At one time, Erik Erikson was a pop-culture intellectual hero of American culture today, in the same vein accorded “import” brains like Herbert Marcuse, Adorno and Arendt who dabbled in selective slices of Americana in the name of humanism. He contributed new phrases to the American lexicon, buzz-words that actually meant very little such as “life cycle,” “identity crisis,” “inner space,” “psychohistory” as catchwords, signifiers, of novel ways analyze and engage in play acting dramas as a means of confronting our lives and reaching for the alleged core of identity. In his work on case histories, Erikson was able to emancipate the overlooked and nobilize the subject through an actualization process that pierced stereotypes of the demonized, profane and mythological making the whole vivid and sympathetic within what could be called the Freud drama of family dynamics in the full glory of its dysfunction as well as compelling aspects as a credible marvellous whole with the same theory showing similar patterns whether on an Indian reservation, wealthy Western suburb, or isolated European mountain village.
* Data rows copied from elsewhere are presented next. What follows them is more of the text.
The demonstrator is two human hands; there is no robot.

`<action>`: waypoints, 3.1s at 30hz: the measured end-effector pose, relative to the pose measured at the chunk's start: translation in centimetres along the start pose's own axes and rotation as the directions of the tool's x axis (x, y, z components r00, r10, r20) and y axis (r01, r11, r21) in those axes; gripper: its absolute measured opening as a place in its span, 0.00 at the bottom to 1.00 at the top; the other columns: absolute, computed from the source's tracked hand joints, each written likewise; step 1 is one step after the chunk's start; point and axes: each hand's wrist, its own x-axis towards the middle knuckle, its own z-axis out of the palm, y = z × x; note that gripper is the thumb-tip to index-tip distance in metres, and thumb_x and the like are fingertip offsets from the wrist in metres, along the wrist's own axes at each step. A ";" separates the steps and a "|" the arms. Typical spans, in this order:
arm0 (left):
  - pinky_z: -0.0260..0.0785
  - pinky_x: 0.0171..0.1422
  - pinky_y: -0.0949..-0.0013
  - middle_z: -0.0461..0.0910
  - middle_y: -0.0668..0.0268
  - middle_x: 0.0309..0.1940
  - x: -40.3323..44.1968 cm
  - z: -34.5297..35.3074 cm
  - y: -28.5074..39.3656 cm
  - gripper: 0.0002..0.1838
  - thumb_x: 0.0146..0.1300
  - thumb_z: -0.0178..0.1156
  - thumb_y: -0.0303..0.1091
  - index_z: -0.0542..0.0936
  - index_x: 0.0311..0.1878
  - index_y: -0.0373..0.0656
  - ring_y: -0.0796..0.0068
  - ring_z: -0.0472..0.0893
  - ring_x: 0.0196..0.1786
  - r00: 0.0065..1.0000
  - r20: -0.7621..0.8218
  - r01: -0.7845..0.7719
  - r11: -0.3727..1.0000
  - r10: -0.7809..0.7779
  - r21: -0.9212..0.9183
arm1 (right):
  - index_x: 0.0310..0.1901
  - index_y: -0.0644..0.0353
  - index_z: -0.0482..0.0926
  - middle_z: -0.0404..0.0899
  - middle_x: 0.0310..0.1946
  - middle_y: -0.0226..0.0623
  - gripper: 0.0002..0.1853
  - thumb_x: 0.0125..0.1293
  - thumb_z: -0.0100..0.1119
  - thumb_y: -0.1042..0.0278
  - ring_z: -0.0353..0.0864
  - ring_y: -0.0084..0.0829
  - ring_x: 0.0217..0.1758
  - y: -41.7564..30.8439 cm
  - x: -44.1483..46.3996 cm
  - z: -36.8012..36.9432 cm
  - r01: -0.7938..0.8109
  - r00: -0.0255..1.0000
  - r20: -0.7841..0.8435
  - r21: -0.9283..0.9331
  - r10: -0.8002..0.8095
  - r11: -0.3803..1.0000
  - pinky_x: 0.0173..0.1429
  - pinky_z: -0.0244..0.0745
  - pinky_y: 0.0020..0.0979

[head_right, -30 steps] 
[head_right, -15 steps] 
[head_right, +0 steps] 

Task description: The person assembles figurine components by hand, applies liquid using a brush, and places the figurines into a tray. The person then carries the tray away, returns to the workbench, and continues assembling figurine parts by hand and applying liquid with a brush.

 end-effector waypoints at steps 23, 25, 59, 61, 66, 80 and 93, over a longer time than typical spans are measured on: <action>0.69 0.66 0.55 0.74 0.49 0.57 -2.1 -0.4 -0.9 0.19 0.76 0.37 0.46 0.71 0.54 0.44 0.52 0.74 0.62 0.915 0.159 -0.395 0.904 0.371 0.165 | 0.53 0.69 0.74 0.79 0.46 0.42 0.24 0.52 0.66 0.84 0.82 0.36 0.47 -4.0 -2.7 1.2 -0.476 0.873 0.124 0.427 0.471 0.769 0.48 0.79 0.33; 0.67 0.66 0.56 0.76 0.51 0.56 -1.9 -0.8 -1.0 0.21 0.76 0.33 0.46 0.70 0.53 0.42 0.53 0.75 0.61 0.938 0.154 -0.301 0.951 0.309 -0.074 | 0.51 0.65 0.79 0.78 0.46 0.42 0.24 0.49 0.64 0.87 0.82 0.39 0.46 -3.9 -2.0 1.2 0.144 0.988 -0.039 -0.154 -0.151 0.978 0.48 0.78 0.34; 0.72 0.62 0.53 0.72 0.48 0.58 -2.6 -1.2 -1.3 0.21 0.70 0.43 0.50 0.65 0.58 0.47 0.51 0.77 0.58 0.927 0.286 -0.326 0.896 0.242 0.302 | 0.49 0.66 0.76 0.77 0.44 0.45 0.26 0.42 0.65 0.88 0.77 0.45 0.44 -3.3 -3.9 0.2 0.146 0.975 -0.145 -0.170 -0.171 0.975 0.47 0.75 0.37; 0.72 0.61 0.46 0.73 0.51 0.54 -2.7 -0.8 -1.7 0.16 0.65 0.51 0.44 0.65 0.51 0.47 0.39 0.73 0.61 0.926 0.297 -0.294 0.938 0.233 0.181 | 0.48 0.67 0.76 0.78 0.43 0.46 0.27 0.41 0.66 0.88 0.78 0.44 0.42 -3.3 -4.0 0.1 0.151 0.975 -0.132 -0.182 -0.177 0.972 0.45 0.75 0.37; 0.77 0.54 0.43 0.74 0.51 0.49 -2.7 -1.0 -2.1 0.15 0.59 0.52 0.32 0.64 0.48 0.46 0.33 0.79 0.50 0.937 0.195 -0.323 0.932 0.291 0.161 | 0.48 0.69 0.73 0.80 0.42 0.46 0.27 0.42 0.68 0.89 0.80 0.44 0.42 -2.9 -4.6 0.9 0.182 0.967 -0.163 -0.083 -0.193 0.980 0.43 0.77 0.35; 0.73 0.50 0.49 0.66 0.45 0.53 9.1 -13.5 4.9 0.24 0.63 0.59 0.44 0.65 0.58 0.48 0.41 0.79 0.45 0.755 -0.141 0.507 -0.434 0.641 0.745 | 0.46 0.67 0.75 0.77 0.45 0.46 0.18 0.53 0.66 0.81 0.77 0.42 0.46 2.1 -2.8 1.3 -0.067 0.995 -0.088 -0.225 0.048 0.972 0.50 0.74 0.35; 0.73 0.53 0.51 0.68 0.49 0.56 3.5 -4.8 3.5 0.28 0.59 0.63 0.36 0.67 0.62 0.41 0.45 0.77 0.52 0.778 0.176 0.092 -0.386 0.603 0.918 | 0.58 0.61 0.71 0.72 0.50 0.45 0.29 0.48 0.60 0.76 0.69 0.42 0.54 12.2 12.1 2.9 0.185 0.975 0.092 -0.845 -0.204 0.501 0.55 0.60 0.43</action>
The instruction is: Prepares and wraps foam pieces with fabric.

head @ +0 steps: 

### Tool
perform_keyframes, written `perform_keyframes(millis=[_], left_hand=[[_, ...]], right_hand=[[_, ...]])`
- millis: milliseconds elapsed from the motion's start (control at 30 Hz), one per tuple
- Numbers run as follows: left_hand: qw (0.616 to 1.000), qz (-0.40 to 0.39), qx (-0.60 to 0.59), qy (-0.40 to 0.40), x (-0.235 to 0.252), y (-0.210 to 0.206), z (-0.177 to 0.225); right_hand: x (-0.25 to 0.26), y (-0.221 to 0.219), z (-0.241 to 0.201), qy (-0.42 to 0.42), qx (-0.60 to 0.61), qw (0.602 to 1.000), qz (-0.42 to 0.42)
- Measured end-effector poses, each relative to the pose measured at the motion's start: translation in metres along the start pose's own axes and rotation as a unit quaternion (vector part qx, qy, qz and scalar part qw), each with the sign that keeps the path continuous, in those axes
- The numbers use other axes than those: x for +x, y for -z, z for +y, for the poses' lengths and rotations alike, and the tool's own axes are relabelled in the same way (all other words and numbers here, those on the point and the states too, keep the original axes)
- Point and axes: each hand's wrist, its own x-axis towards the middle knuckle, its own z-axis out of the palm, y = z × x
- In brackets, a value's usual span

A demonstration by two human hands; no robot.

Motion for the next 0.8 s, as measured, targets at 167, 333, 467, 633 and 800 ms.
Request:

…To fathom the genius of a culture, it goes back to tracing the implanting of the dominant value system into each newborn member of a primitive community; a culture establishes in the young a basic social grammar that is rooted in early bodily experience. For Erikson, the Sioux child’s preverbial conditioningis seen as as an ingenious arrangement that would first secure in him a safe combination of undiminished self-confidence and trust in the availability of food supply, and then an ever ready anger in the face of interference, for both trust and aggression as both necessary for the functioning of a hunter democracy. Childbearing was partly based on the assumption that rage makes a child strong so a certain level of child abuse while the infant is strapped in his cradelboard inhibiting muscular expression was thought to provoke rage and help establish a lasting reservoir of aggression that contributed to the much described “trait” of anger and cruelty in the Sioux character.
Universally, in studying the Sioux, Erikson was touching upon he extreme masculine ideal, misogyny, at the basis of almost all cultures. From the age of six, the daily patterns of boy and girl differed radically. The boy was to become restless, brave and reckless; the girl reticent, industrious and chaste. While intrusive and sadistic tendencies were cultivated as masculine, corresponding inhibitions were invoked in the girl, as is typical of what to Erikson was likely the “primitive” society, where girls who overstepped their restrictions might be raped by boys with impunity.
The assertion is that functioning cultures, cannot afford to distort the self-image of women and to take chances with their capacity to integrate their social and personal lives, if for no other reason than that they must continue to support fully and effectively the development of well-functioning boys and girls. The women’s task of laying the foundation for the Sioux,s basic attitude toward the world as a whole, may have given female functions and modes equality in cultural and economic importance with those of men, and may, according to rikson, have prevented the vast majority of women from resentment and rebellion in the light of their restricted participation in the more spectacular male activities.
At certain cermenonies such as the Sun Dance, the women would assist the males during prescribed self-torture; an example in which homogenous cultures, here a culture with an extreme elaboration of male fortitude and female solicitude attempt to pay in the currency of prestige for whatever exploitation they have come to impose.
I suppose when the Erikson theories first appeared in these new contexts, they looked like a gale force of fresh air on a subject as sad as genocide and displacement. But, in an odd way, there is something also a bit perverse in searching for a unified field theory of psychology in this “we are all the same approach” in a kind of anonymity, even insidiously, a sort of moving the goalposts on the way to cultural academic-washing where the subjects actually end up being more dehumanized in forced effort to empathize with their fears and concerns and giving acceptance to stains of depression and barbarism as if this “other” the necessary defective human being on the pecking order is needed in a defective society that shows we are all somehow peculiarly unfit or lack the vitality of being organically alive human beings.